§ 60. Colonel C. LOWTHER
asked the Prime Minister whether he can now announce any definite policy with regard to the adoption of reprisals against air attacks upon our unfortified towns, seeing that several air raids have been carried out with impunity upon London and the Eastern Coast since his announcement of the adoption of a policy of reprisals?
§ Colonel LOWTHER
Can the right hon.. Gentleman say why no reprisals have been undertaken on German towns, bridges, or forests as a direct answer to the two last, raids on London?
§ Mr. BONAR LAW
If the hon. and gallant Member will look at the newspaper reports, he will find that there has been air operations on German towns, but much depends upon the weather, and I think there is a danger that our airmen may undertake these operations at a time when they ought not to do so.
§ Mr. PRINGLE
Will the right hon. Gentleman see that no airmen are withdrawn from more necessary work in order to carry out these raids?
§ Mr. BONAR LAW
I have already said many times that the Air Service is used as our advisers consider best.
§ 88. Mr.

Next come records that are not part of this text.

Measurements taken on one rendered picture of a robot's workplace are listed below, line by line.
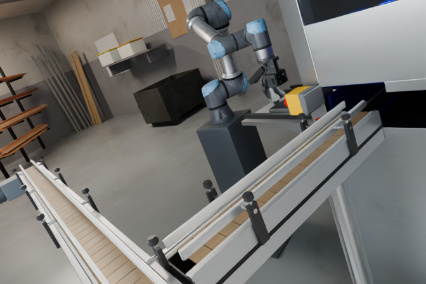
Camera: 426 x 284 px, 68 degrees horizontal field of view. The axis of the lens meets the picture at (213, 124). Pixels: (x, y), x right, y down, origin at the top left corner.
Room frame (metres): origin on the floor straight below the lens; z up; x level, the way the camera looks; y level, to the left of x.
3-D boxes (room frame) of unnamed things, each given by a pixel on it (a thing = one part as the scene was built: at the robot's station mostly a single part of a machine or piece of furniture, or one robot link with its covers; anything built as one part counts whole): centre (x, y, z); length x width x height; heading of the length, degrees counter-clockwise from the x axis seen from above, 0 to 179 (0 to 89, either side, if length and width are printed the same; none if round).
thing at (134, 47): (6.87, 1.00, 1.48); 0.48 x 0.39 x 0.27; 46
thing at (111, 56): (7.40, 1.54, 1.49); 0.51 x 0.42 x 0.29; 46
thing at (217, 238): (0.69, -0.13, 0.92); 0.69 x 0.15 x 0.16; 123
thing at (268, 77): (1.28, -0.30, 1.05); 0.09 x 0.08 x 0.12; 32
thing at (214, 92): (1.82, -0.07, 0.96); 0.13 x 0.12 x 0.14; 100
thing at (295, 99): (0.96, -0.29, 0.99); 0.08 x 0.07 x 0.07; 33
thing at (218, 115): (1.82, -0.07, 0.84); 0.15 x 0.15 x 0.10
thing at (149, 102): (5.91, 0.52, 0.36); 1.09 x 0.86 x 0.72; 136
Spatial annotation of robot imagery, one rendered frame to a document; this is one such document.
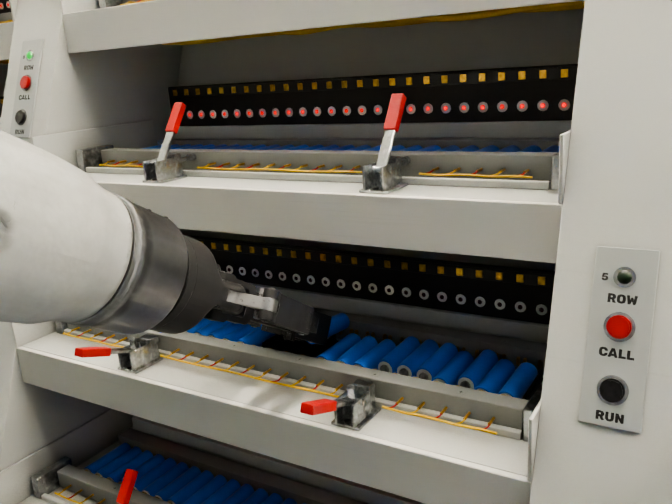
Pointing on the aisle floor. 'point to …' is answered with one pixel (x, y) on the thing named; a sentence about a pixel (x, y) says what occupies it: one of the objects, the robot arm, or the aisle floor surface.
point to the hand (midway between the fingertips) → (297, 323)
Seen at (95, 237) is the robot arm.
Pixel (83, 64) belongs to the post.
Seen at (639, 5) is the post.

FELL
asked the President of the Board of Trade if his attention has been directed to the number of cases of damage by raids to houses in Great Yarmouth and Lowestoft which have not been settled; and if he will make inquiry into the case of No. 1, Marine Parade, Gorleston, where the ceilings were brought down four months ago and the damages were assessed at £60, and the amount has not been paid and the damages cannot be repaired because the Government surveyor will not agree to its being done, and loss and hardship is being caused by the unreasonable delay?
§ Mr. WARDLE
The attention of the Board of Trade has been called to various claims from Great Yarmouth in respect of damage by concussion, and these are being considered. Inquiry is being made as to the special case which is referred to in the question.
§ 89. Mr. FELL
asked the President of the Board of Trade if he will agree to disputes as to the amount of damages payable under the aircraft insurance scheme to be settled by an arbitrator to sit locally or by an action in the County Court instead of by a petition of right in the High Court; and if he will consider if one of these courses could be taken, at any rate, when the amount insured does not exceed £100?
§ Mr. WARDLE
Except at Great Yarmouth and neighbourhood, disputes between the insured and the assessors have been of rare occurrence, and have been settled in almost every case, after an opinion has been obtained from a second assessor, without further trouble. In the cases which the hon. Member has in mind the President of the Board of Trade would be prepared, in view of their special nature, to agree to these particular 570 cases, if not otherwise settled, being referred to an assessor appointed by, and on behalf of, the Government, with the concurrence of the insured, on the understanding that the insured accept the assessor's opinion as final.